While there was some rain forecast over the next seven days – a deep trough of low pressure in the Tasman Sea, expected to move up the country around January 30 – that likely wouldn't be enough to change the picture.
"It'll bring some rain, but not to those places that are the driest. The west and lower parts of the South Island will be where it's most likely to occur.
"We may have some pushing into Waikato, Auckland and Northland, but it doesn't look like it will bring that much rain. In saying that, any would be beneficial to those places."
What does it mean for farmers?
The sector-led Rural Support Group was closely assessing the situation – although the Ministry for Primary Industries had yet to declare an adverse event.
"We were all probably thinking about drought a week ago, and now we're starting to talk about it," Federated Farmers Northland president John Blackwell said.
"It's definitely browning off each day. The feed is just not growing, and with farming, it's a long-term game – what happened a month ago relates to what is happening today."
The region was already well behind on its average rainfall for the past 12 months, which had affected groundwater levels.
Farmers would really feel the pinch if the dry trend carried on into April and May – and that could come to pass.

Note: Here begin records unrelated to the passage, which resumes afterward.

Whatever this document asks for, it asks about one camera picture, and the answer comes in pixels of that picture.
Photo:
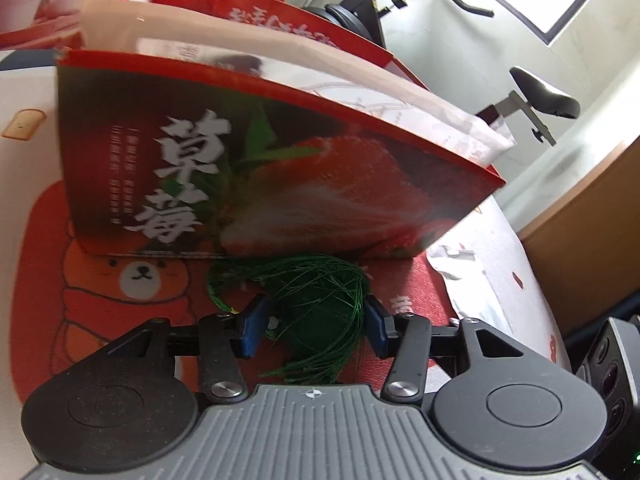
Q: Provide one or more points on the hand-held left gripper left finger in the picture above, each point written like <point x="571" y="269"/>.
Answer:
<point x="255" y="327"/>

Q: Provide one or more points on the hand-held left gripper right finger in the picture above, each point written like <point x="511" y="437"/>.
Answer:
<point x="379" y="327"/>

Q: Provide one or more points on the green tassel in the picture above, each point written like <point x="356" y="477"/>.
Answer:
<point x="310" y="310"/>

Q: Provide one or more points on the red strawberry print box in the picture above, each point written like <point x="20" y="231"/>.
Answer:
<point x="300" y="185"/>

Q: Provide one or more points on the printed cartoon tablecloth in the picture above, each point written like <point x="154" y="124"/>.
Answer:
<point x="125" y="280"/>

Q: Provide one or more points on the brown wooden board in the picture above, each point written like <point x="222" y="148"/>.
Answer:
<point x="590" y="220"/>

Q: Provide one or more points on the black exercise bike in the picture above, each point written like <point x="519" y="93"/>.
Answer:
<point x="542" y="95"/>

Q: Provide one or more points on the printed room scene backdrop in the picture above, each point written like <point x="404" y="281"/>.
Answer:
<point x="30" y="0"/>

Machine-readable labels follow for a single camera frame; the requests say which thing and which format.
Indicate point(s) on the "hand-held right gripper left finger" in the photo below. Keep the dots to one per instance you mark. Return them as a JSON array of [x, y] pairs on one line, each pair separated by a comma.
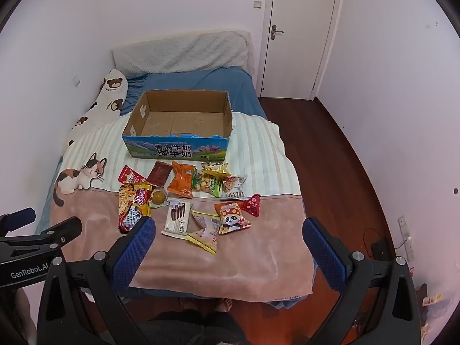
[[138, 248]]

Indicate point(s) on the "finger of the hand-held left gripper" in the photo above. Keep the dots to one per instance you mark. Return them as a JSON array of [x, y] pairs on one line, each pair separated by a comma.
[[61, 231], [19, 217]]

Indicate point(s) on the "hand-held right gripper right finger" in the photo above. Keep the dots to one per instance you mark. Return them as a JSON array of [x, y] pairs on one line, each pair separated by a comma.
[[321, 251]]

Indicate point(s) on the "green snack packet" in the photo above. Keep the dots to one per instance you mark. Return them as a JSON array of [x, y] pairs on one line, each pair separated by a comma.
[[206, 186]]

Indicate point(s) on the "yellow panda snack packet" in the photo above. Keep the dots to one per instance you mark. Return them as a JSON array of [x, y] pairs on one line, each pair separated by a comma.
[[215, 168]]

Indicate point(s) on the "person's left forearm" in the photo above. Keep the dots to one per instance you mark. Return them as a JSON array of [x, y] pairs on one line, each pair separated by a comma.
[[21, 311]]

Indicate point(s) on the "large red yellow noodle packet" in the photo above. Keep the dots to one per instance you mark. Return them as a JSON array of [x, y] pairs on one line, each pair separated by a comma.
[[131, 208]]

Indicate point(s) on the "white chocolate stick packet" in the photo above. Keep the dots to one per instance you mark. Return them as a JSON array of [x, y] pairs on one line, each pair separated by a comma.
[[176, 221]]

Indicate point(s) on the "clear packet with brown egg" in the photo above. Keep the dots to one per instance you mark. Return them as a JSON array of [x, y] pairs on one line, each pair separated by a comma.
[[158, 197]]

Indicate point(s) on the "black charger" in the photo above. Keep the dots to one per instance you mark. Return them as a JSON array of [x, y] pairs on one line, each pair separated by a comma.
[[380, 248]]

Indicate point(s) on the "pink triangular snack packet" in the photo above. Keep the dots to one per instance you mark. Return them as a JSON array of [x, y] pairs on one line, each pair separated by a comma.
[[205, 233]]

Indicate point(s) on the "cat print striped blanket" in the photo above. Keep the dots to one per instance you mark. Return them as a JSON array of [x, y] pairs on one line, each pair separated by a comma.
[[251, 255]]

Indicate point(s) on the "small red snack packet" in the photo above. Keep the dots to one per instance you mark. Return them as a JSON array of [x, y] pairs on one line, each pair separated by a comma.
[[130, 176]]

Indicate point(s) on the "person's left foot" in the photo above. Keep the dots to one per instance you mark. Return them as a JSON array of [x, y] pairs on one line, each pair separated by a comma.
[[187, 303]]

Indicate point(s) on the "person's foot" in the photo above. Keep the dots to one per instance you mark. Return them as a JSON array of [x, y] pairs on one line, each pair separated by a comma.
[[223, 304], [187, 303]]

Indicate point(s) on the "dark brown snack packet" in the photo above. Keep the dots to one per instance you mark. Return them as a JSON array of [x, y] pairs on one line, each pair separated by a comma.
[[159, 174]]

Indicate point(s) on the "plain orange snack packet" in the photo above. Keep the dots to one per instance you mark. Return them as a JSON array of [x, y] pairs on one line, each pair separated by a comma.
[[181, 182]]

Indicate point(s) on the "red triangular snack packet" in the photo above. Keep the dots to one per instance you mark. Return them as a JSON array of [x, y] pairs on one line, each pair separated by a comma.
[[252, 205]]

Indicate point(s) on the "orange panda snack packet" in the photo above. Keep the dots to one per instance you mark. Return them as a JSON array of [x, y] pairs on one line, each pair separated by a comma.
[[231, 218]]

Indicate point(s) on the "person's dark trousers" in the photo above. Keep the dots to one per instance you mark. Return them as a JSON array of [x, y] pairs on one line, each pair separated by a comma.
[[194, 329]]

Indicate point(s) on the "person's right foot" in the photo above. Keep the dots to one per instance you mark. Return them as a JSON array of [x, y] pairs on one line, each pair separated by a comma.
[[223, 304]]

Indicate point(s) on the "white cookie snack packet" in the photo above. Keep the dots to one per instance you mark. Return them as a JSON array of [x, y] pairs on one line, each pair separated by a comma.
[[233, 186]]

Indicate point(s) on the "bag of assorted packets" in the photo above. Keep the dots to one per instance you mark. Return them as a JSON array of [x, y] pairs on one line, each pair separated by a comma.
[[433, 305]]

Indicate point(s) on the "white bear print pillow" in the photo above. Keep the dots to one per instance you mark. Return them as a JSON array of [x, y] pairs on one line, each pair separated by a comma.
[[107, 97]]

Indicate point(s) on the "grey textured pillow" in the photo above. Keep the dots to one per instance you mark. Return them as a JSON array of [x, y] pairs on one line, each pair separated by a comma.
[[183, 52]]

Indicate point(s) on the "white door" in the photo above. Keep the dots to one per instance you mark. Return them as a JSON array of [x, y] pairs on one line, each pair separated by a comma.
[[302, 43]]

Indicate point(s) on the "white wall socket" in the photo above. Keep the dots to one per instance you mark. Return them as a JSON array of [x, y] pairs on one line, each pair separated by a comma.
[[402, 225], [410, 249]]

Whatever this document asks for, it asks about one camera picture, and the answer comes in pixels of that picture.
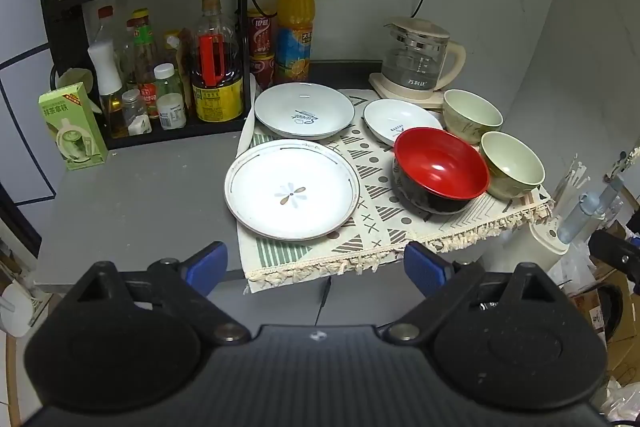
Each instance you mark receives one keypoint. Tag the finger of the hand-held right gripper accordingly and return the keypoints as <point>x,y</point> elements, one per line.
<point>612,249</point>

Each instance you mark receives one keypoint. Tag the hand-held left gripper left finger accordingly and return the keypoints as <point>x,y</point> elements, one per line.
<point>207,259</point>

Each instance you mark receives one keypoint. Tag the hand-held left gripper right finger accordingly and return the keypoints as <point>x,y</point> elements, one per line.
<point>424,264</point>

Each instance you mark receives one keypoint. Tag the red and black bowl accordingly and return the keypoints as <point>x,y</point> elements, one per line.
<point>440,169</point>

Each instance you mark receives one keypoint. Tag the white plate with flower print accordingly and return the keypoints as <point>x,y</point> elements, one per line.
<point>290,192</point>

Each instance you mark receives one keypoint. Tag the cream ceramic bowl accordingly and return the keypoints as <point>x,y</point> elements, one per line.
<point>472,114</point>
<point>512,167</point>

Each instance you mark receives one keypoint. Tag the white plate with blue rim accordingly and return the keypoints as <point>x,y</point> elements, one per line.
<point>302,109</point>

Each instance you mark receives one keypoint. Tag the pale blue spray bottle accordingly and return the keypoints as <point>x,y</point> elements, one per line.
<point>585,209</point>

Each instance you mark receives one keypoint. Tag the cardboard box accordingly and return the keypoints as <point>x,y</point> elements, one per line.
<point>627,307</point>

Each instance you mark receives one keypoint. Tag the patterned fringed placemat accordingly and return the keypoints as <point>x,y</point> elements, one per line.
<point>372,227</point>

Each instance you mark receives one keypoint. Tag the white cylinder holder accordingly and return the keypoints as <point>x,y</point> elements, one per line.
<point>547,234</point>

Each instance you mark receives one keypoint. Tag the small white dish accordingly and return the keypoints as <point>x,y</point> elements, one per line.
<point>395,119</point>

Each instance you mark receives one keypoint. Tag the small glass jar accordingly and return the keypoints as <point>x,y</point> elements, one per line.
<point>135,109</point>

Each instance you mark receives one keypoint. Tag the cream kettle base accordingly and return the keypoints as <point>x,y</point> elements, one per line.
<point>385,89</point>

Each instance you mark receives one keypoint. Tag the green carton box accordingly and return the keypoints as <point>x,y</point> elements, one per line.
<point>72,129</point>

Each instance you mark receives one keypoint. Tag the large bottle with yellow label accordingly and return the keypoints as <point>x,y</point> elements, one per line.
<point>217,72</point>

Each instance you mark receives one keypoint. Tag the oil bottle with white cap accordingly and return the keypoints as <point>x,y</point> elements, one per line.
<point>110,87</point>

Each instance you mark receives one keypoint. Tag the glass electric kettle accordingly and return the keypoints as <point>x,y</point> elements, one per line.
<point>420,54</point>

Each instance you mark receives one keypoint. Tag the sauce bottle with green label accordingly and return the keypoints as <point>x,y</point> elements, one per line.
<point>145,57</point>

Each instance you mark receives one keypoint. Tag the white cup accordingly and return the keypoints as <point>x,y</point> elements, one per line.
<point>75,79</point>

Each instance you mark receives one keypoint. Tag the orange juice bottle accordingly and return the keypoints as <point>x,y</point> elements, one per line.
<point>295,32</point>

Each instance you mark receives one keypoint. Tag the clear bottle with red cap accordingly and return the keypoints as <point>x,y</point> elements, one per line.
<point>105,24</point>

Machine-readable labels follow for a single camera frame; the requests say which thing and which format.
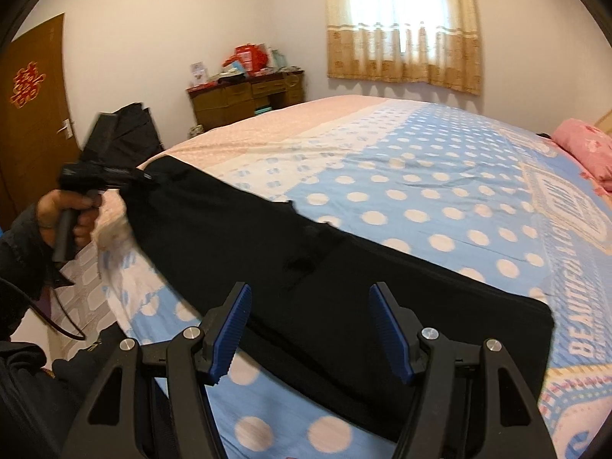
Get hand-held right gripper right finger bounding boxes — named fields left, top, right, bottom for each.
left=368, top=282, right=558, bottom=459

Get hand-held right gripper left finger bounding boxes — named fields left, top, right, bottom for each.
left=60, top=282, right=253, bottom=459

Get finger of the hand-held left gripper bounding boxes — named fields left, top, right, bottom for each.
left=110, top=167, right=151, bottom=188
left=82, top=112, right=118, bottom=169

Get black pants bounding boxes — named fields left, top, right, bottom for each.
left=122, top=158, right=556, bottom=443

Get person's left forearm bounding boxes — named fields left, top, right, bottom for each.
left=0, top=205, right=65, bottom=299

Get person's left hand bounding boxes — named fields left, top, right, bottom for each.
left=38, top=189, right=104, bottom=249

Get brown wooden door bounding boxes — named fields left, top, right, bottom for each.
left=0, top=13, right=80, bottom=233

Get red door decoration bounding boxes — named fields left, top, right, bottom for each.
left=10, top=60, right=47, bottom=109

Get brown wooden desk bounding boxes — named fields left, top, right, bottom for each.
left=186, top=71, right=306, bottom=131

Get polka dot bedsheet bed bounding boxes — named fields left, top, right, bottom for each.
left=93, top=94, right=612, bottom=459

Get red gift bag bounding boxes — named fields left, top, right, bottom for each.
left=233, top=44, right=269, bottom=74

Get person's dark clothing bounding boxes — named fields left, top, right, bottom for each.
left=0, top=325, right=142, bottom=459

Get pink floral pillow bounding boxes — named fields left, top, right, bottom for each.
left=551, top=119, right=612, bottom=194

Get beige window curtain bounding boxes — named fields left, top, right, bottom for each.
left=321, top=0, right=483, bottom=95

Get black cable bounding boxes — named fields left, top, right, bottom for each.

Niwa's latest seasonal outlook, covering the next three months, picked temperatures to be near or above average for all of the North Island – and rainfall to be near or below normal for the north of the North Island.
Is there a climate change aspect here?
Projections show that, under climate change, drought will become a more frequent occurrence in New Zealand – particularly around the north and east of the North Island and the east of the South Island.
But Victoria University climate scientist Professor James Renwick said the current situation in the north was largely a result of natural variability.
"For whatever reason, we've had this tendency for the highs to sit up over north and northwest of the North Island. So the westerlies have been a lot stronger average but most of the time they've been quite dry, and not wet ones.
"And the weather patterns have been quite typical of an El Nino summer where you do get it dry in north and the east. The only catch is, there's no El Nino."
The influence of climate change was more clearly seen across the Tasman, in Australia's bush fire crisis, he said.